Travolta was a sex symbol, but not in the aloof, standoffish manner of say, Richard Gere (who with "Days of Heaven," “American Gigolo,” “An Officer and a Gentleman” and “Pretty Woman” made an entire career out of movies Travolta turned down) but in a clumsier, more endearing fashion. The tension and excitement were in how his uncouth characters, so often lacking in basic table manners, could suddenly move with such exquisite grace, suggesting the possibility perhaps that he could be housebroken. We put up with the misogynist macho posturing of his Tony Manero in “Saturday Night Fever” or the redneck wifebeater in “Urban Cowboy” because Travolta lets us see the frightened little boy behind the masculine fragility. A PG-rated version of the same conflict plays out in “Grease,” with Danny Zuko learning how to not act like the dude all his dumb friends want him to be.

I don’t think many movie icons have failed onscreen so consistently or magnificently as Travolta, tragically so in Brian De Palma’s “Blow Out.” The actor’s first role as an actual adult with a job is a classic De Palma patsy, thinking he has everything figured out before face-planting in the heartbreaking finale. His blundering is played to much more amusing effects in “Pulp Fiction,” where Travolta’s big superstar comeback came playing an impossibly charming, drug addict hitman who does not do a single thing right for the entire movie. He accidentally almost kills the boss’ wife, mistakenly shoots someone in the face, then gets killed himself because he was reading on the toilet during a stakeout. But man, can he dance.
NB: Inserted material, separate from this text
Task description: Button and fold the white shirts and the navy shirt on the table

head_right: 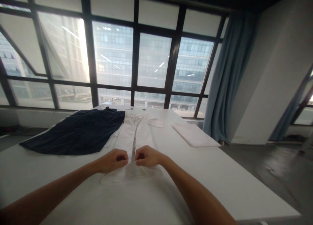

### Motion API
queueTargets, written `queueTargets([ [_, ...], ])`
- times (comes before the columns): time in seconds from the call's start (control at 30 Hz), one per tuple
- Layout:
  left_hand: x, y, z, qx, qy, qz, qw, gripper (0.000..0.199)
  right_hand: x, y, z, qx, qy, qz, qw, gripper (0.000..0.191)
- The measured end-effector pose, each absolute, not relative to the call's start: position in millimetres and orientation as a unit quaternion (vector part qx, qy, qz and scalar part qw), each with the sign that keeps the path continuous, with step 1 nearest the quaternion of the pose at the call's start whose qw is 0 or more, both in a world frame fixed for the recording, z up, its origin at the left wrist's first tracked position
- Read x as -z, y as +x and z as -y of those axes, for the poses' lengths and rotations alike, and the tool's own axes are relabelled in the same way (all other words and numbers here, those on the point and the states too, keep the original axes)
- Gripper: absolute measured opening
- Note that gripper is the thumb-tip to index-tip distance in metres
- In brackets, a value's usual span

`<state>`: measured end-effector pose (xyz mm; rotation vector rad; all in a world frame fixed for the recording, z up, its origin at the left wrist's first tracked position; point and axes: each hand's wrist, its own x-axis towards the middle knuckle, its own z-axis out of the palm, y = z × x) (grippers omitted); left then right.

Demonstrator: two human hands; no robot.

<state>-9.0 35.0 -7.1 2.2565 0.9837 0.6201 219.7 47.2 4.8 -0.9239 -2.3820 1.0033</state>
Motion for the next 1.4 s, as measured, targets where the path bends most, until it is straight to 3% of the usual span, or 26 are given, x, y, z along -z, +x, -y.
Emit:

Does any actor fall in love as ardently as Nicolas Cage? His eyes seem to liquify when gazing upon his intended, his whole body swooning with rapturous abandon. He’s a performer who makes big choices, putting it politely. It’s this commitment, the sheer sincerity, that I’m afraid has made Cage a figure of mockery for a self-protecting, ironic era when everything is reduced to memes. Sometimes it seems like Nicolas Cage came here from outer space — having interviewed him, I’d say it’s a 50/50 possibility — and yet the massive chances he takes and wild, full-bore physicality are always thrilling to watch, even in movies unworthy of his gifts. Financial troubles and a rough stretch of paycheck roles did a number on his popular and critical standing, but Cage has been on a career upswing as of late, headlining cult hits like “Mandy” and receiving warmly deserved kudos for his heartfelt performance in last summer’s kidnapped-pet drama, “Pig.”